At this point we made another key mistake. Our Buffet tickets guaranteed us free entry to Studio 54 at the MGM Grand. But Jim insisted on going outside to get some fresh air (the Buffett crowd had been engaged in some agricultural burning). Once outside, we decided to head to the Paris casino to get a light dinner to keep our energy level up. We made a brief detour at Planet Hollywood for some gambling, but were horrified at the $20 minimum stakes at the tables there. Unable to afford that, we spent a few disconsolate minutes staring at the go-go dancers working in the gaming area, then headed back to the nickel slots. These demon machines emptied our pockets the way the lady that's known as Lou pinched the poke of the half-crazed miner in ``The Killing of Dan McGrew.''

If we'd been thinking clearly, we'd have returned immediately to Studio 54 and spent a few hours on the dance floor, where the Vegas Jacket would no doubt that drawn the spotlight often. Instead, we headed on to Paris, where we found all the cafes closed for the night even though it was only about 12:30 a.m. (and they say Spokane is a hick town).

It seemed like a bright idea to take a $20 cab ride back down to Fremont Street, where we could play some cheap table games. The cabbie insisted on giving us a long discourse on O.J. Simpson's recent trial, saying it was all over when the Juice got a lady judge who was going to make him pay for killing his wife. We also discussed Mike Tyson, and the length of these conversations got me thinking that we might be taking a long and expensive route to the cheap tables.

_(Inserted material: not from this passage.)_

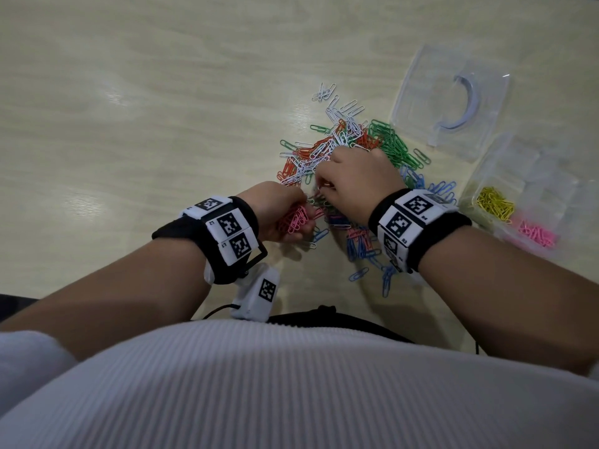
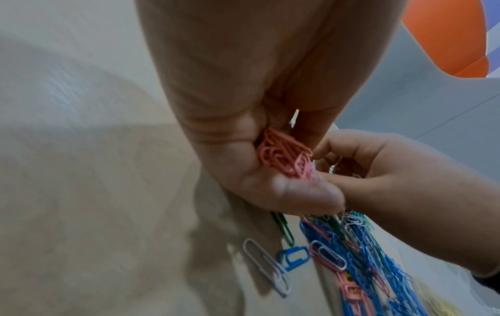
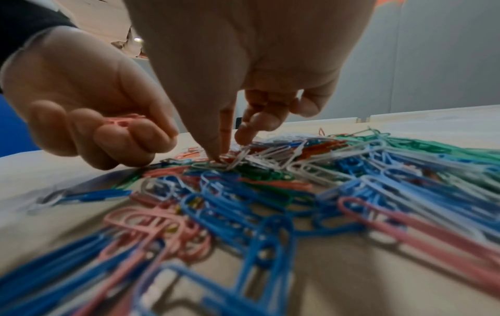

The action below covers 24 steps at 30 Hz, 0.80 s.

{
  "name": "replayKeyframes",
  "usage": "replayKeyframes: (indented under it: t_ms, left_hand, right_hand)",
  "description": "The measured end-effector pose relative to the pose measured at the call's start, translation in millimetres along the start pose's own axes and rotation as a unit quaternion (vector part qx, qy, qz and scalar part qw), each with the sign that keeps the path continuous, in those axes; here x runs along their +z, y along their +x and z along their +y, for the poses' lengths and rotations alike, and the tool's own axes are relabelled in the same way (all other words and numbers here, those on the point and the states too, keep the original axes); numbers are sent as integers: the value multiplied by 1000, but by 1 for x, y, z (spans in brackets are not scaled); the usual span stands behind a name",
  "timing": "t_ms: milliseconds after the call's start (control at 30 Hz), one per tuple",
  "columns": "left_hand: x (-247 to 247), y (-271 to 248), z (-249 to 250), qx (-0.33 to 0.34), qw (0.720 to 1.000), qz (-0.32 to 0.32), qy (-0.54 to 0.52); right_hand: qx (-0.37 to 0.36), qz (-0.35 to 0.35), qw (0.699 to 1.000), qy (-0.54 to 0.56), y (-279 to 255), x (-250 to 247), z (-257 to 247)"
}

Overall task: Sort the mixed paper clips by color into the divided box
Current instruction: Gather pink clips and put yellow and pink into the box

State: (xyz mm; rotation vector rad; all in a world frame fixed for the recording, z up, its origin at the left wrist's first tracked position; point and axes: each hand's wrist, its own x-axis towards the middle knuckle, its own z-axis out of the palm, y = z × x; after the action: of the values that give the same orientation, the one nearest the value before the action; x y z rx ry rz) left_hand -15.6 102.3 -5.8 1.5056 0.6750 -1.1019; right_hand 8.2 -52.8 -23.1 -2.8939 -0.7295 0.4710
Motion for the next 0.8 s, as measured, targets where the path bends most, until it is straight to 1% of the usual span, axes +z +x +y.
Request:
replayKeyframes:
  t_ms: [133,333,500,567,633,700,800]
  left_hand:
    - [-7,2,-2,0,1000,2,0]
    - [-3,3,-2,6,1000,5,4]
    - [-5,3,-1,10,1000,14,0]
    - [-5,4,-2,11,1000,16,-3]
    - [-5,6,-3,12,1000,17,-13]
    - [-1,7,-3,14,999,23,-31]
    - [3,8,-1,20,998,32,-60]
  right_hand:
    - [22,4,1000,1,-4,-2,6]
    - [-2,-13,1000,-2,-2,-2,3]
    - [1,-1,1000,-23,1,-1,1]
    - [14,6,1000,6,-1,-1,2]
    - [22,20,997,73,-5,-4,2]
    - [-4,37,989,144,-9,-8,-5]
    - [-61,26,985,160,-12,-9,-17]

Back at Fitz's, we found that our luck had run out and quickly lost our money. I headed over to a penny slot machine, which is generally the last stop before a guy enters a life of male prostitution or journalism. But my $2 stake quickly grew to about $40 and I cashed out. Then, while waiting for Jim to go to the bathroom, I threw a quarter into a slot and 90 quarters spurted out the bottom. George, who'd been losing like a Chicago Cub the entire trip, unleashed a string of expletives entirely unsuited to his profession as a high school guidance counselor. I gave him one of the quarters, which he stuck in a machine and lost.

Exhausted, we took a cab back to the Trop. The other two went to the room while I threw a $20 bill into a slot machine and lost it all in about 10 pulls (insert joke here). We were all in bed by 3 a.m.